You estrange the very Republicans whose backing you need the most.

That's precisely what President Bush has managed to accomplish during the two big political developments of recent weeks: the commutation of I. Lewis "Scooter" Libby's prison sentence and the defeat of comprehensive immigration reform.

York explains why many conservatives think that Bush should have pardoned Libby altogether, but for the record, I think Bush did the right thing in commuting Libby's prison sentence rather than pardoning him. Libby was, after all, convicted by a jury of perjury. Nevertheless, the sentence was indeed excessive, given the nature and context of the offense, and Libby will still, despite the commutation, pay a steep price for his dissimulations.

At any rate, the President's stance on immigration was unnecessarily insulting to his Republican supporters who thought him to be flat wrong on the matter. It was another Harriet Miers moment and, coupled with his addiction to government spending and his inability to bring the Iraq war to a timely conclusion, a lot of his base is starting to shuffle away.

Here are three things he can do to start bringing them back: Show more visible and energetic leadership on the war in Iraq, get the border fence built, and pardon (or commute) the sentences of border agents Ignacio Ramos and Jose Compean.

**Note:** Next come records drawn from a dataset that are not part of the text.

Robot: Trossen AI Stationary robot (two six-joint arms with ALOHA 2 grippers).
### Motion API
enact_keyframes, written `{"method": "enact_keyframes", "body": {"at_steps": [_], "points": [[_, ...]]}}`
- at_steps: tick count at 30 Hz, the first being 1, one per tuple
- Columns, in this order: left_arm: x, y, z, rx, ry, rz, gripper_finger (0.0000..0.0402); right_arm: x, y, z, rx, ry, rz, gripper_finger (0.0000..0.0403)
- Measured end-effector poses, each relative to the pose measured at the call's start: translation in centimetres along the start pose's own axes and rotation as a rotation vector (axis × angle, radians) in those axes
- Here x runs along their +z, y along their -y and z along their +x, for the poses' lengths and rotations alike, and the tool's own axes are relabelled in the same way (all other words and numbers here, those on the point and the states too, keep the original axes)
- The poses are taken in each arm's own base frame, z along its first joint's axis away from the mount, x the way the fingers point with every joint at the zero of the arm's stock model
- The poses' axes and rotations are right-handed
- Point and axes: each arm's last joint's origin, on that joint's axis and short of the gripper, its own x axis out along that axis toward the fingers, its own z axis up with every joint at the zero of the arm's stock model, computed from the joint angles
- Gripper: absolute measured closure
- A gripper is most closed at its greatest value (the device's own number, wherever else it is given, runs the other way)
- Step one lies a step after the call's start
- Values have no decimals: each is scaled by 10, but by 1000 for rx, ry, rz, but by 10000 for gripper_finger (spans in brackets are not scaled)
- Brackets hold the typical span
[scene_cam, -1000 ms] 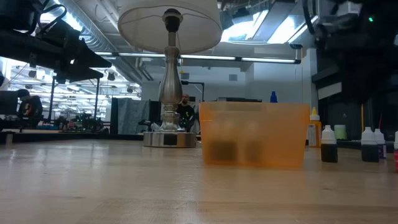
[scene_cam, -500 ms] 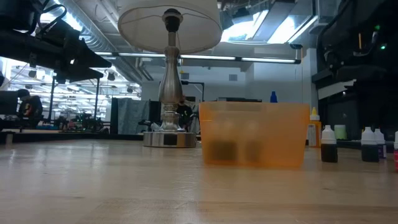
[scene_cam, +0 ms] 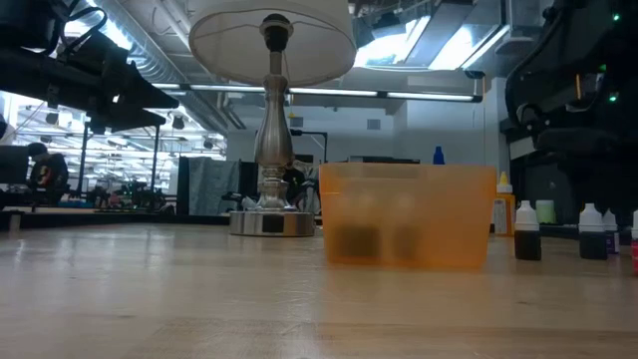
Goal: Pick & Place food coloring
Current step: Put the small purple food coloring bottle into the orange bin
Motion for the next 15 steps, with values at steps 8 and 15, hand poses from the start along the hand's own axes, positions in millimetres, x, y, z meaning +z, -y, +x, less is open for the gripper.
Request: {"method": "enact_keyframes", "body": {"at_steps": [8, 15], "points": [[0, 0, 0, 0, 0, 0, 80, 0, 0, 0, 0, -5, -1, 199], [0, 0, 0, 0, 0, 0, 79, 0, 0, 0, 1, -13, -16, 272]]}}
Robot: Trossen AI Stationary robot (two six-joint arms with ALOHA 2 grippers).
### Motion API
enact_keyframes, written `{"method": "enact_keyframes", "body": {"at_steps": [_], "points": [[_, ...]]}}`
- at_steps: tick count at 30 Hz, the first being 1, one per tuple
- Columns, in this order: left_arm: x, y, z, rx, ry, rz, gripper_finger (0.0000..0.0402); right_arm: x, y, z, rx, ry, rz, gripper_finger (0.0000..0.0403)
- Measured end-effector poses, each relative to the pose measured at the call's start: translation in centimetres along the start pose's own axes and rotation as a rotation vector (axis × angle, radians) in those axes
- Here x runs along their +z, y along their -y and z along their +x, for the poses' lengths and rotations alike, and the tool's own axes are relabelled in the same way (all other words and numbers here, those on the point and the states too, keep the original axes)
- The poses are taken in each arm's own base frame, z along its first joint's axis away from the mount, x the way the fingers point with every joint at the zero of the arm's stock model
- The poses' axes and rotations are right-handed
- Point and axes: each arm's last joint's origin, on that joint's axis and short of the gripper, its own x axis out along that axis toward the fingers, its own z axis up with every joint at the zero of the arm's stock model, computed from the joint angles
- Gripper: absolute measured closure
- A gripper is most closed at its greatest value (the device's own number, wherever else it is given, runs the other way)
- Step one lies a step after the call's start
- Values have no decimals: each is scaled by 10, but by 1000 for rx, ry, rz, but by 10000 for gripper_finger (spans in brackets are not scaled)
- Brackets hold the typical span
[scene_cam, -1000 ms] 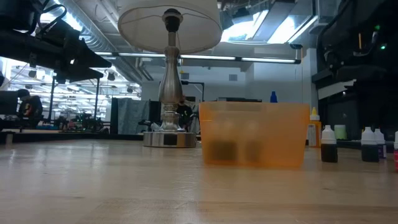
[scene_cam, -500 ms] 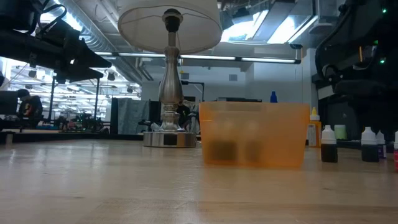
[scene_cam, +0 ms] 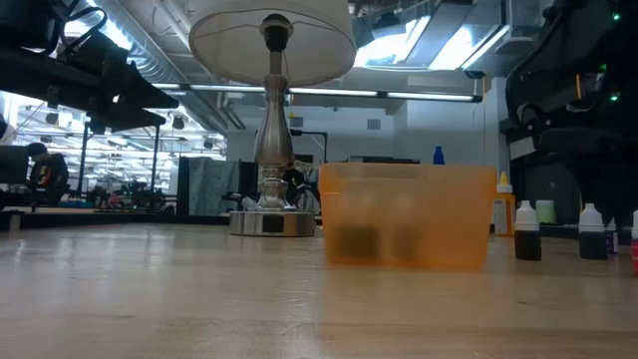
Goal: Pick & Place food coloring
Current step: Put the small purple food coloring bottle into the orange bin
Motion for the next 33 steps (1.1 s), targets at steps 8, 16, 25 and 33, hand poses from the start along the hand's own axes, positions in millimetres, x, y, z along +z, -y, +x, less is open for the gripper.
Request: {"method": "enact_keyframes", "body": {"at_steps": [8, 16, 25, 33], "points": [[0, 0, 0, 0, 0, 0, 80, 4, -10, -13, 30, 17, -111, 340], [0, 0, 0, 0, 0, 0, 80, 13, -25, -44, 40, 47, -230, 330], [0, 0, 0, 0, 0, 0, 80, 26, -58, -88, 41, 56, -470, 338], [0, 0, 0, 0, 0, 0, 79, 37, -105, -114, 89, 87, -645, 335]]}}
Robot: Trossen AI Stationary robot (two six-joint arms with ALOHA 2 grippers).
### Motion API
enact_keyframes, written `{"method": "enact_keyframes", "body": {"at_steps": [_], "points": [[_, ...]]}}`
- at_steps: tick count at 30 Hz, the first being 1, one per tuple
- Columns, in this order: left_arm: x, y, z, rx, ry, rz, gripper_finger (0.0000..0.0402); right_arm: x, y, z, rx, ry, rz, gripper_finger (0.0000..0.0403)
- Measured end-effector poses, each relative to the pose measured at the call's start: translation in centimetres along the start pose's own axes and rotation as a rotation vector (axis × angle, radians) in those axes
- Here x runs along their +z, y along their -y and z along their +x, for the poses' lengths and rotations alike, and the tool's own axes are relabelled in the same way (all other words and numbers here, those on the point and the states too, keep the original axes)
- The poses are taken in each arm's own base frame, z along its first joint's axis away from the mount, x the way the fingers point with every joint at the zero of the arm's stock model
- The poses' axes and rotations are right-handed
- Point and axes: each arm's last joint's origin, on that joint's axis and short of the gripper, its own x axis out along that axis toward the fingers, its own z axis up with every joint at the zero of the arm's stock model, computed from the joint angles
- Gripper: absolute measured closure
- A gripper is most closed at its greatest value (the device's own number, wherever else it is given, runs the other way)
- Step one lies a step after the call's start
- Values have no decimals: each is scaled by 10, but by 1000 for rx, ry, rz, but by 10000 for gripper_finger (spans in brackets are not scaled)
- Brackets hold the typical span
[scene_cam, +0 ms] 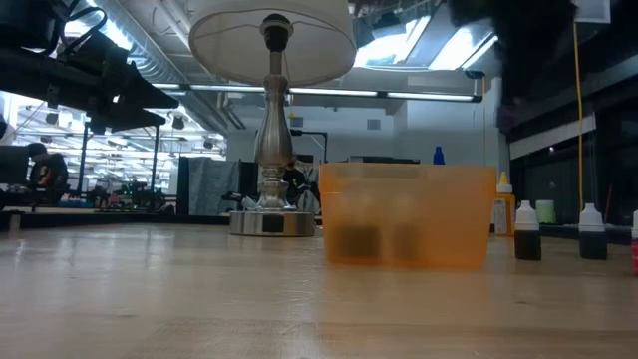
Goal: Pick & Place food coloring
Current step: Put the small purple food coloring bottle into the orange bin
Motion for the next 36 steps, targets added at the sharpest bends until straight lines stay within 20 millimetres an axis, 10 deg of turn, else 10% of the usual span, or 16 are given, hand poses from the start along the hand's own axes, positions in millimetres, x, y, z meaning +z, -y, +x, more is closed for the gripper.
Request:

It is beyond comprehension that a President willing to grant a full pardon to millions of people who snuck into this country illegally has nevertheless failed to pardon two law enforcement officers who may have exercised poor judgment in shooting at a known drug smuggler.

What message does this send to Bush's base, to law enforcement, or indeed to the nation?

RLC

Evo-Psych

Evolutionary psychology is the name given to the discipline which used to be called sociobiology. In short, it asserts that all of our basic behaviors and drives are programmed by our genes which have evolved these characteristics in order to increase the likelihood that they would be perpetuated into future generations.

Richard Dawkins first gained fame for his book on this theory called The Selfish Gene. At any rate, Evo-Psych has led to an outpouring of explanations for human behavior, some of them interesting, some of them ridiculous, and most of them impossible to subject to empirical test. The only limit to Evo-Psych explanations is the imagination of the person doing the explaining.

A good example of this is an article by Alan S. Miller and Satoshi Kanazawa in Psychology Today magazine. The authors make a number of claims, some of which are simply wrong and many of which are ludicrous. An example of the former is the claim that:

Judeo-Christian traditions hold that monogamy is the only natural form of marriage.

This is not true. There's nothing in the Judeo-Christian tradition that suggests that monogamy is the only natural form of marriage. Monogamy is not enjoined upon Jews and Christians because it's natural or normal but rather because it is just. Polygynous societies tend to treat women as property, monogamous societies tend to treat them as equals. In polygynous societies a few men monopolize the majority of women, in monogamous societies each man and each woman have a chance to marry.

Despite its flaws, however, the article is an interesting read. Even more interesting, and certainly more amusing, is Fred Reed's blistering critique of it. Reed's essay can be found here and the link to the article is at the bottom of his post.